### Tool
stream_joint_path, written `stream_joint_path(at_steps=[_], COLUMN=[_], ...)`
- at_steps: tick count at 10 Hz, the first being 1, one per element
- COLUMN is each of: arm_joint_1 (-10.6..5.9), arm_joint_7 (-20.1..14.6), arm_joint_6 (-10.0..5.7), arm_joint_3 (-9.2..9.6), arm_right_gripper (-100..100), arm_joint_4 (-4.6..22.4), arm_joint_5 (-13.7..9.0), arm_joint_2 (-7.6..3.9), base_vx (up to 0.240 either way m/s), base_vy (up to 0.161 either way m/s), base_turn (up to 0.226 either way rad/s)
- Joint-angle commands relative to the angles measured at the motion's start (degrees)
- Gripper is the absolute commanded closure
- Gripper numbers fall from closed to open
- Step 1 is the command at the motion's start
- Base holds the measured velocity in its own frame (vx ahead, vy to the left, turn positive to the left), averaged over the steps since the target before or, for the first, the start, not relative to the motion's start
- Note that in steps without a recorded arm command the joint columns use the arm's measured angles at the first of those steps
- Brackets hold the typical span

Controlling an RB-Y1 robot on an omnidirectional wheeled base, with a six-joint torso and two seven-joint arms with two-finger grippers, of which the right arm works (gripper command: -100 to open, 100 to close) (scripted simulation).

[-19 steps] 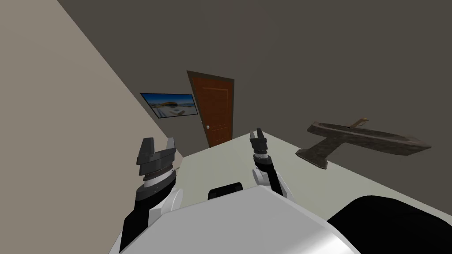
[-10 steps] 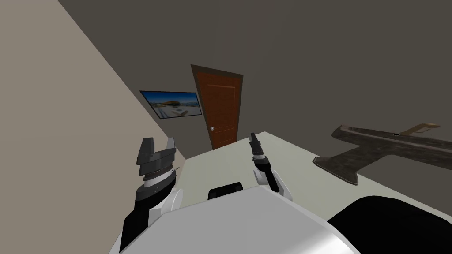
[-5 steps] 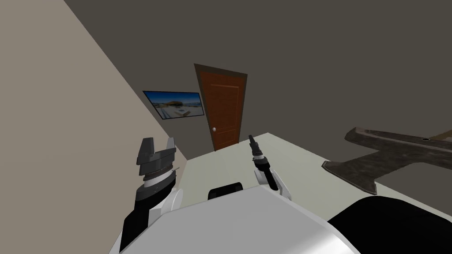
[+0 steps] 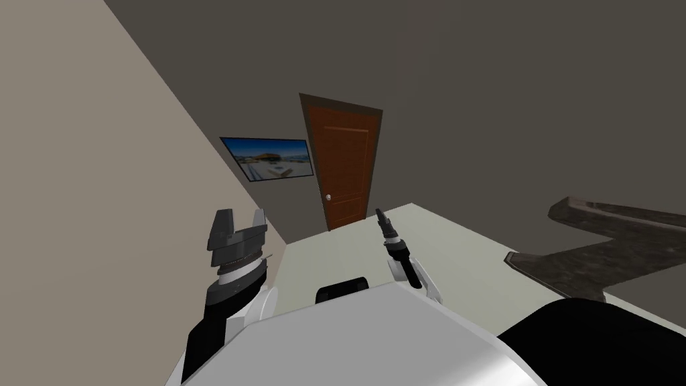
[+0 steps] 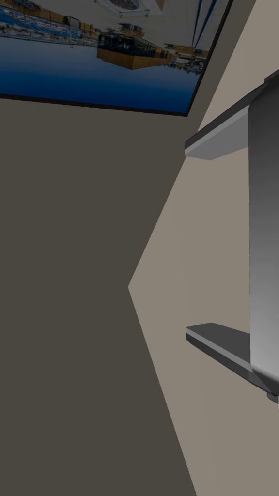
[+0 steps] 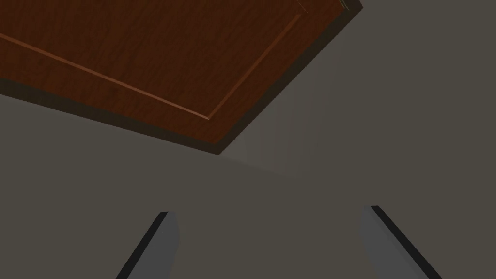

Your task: Pull the door open

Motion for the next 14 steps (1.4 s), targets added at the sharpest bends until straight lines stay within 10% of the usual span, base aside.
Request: stream_joint_path(at_steps=[1, 14], arm_joint_1=[-0.64, -4.07], arm_joint_7=[1.9, 15.7], arm_joint_6=[-0.57, -3.85], arm_joint_3=[-0.64, -6.45], arm_right_gripper=[-100, -100], arm_joint_4=[2.2, 17.9], arm_joint_5=[0.8, 7.2], arm_joint_2=[-0.09, -0.64], base_vx=[0.104, 0.108], base_vy=[0.068, 0.065], base_turn=[0.052, 0.052])
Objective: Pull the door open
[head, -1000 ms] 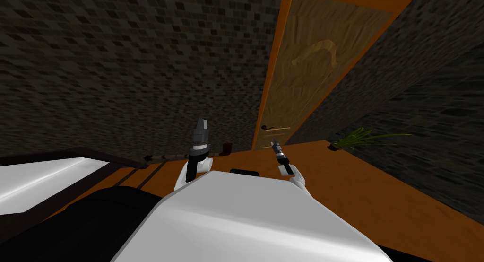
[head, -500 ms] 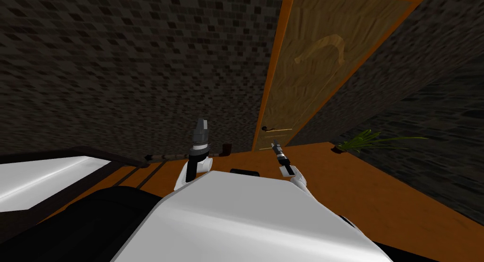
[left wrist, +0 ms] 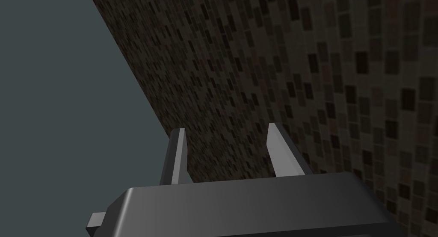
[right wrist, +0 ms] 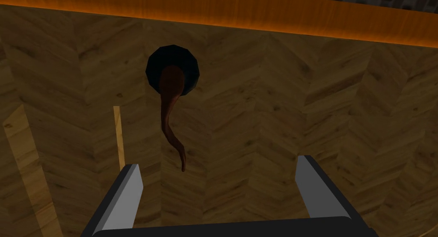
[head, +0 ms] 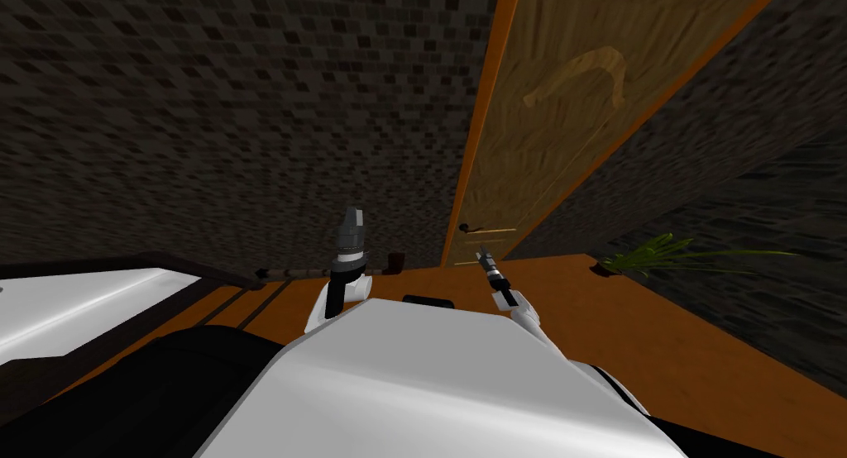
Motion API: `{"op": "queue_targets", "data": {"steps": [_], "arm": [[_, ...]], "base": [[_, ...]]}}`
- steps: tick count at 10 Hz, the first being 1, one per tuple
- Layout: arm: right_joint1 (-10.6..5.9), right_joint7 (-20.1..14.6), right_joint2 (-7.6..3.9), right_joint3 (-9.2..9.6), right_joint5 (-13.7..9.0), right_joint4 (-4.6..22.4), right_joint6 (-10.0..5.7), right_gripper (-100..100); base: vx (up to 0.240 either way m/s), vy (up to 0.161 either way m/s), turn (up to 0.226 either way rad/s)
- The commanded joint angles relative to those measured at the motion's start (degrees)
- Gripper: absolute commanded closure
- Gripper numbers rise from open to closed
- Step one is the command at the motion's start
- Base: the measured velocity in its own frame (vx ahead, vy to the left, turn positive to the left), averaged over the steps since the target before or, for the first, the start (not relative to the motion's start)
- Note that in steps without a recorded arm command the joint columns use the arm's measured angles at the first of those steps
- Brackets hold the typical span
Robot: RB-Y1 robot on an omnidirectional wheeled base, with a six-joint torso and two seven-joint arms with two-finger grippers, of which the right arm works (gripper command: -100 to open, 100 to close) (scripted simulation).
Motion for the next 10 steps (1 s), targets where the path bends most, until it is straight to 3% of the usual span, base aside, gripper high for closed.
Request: {"op": "queue_targets", "data": {"steps": [1,6,8,10], "arm": [[-0.92,-0.72,-0.48,-0.17,0.37,2.68,-0.85,-100],[-3.24,-2.68,-1.84,-0.57,1.41,9.25,-2.63,-100],[-3.54,-2.94,-2.02,-0.62,1.54,10.09,-2.86,-100],[-4.53,-3.78,-2.6,-0.8,1.98,12.92,-3.62,-100]], "base": [[0.088,-0.041,0.05],[0.086,-0.046,0.045],[0.052,-0.036,0.024],[0.079,-0.048,0.051]]}}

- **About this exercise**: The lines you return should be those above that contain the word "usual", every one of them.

- **Solution to this exercise**:
Motion for the next 14 steps (1.4 s), targets added at the sharpest bends until straight lines stay within 10% of the usual span, base aside.
Motion for the next 10 steps (1 s), targets where the path bends most, until it is straight to 3% of the usual span, base aside, gripper high for closed.

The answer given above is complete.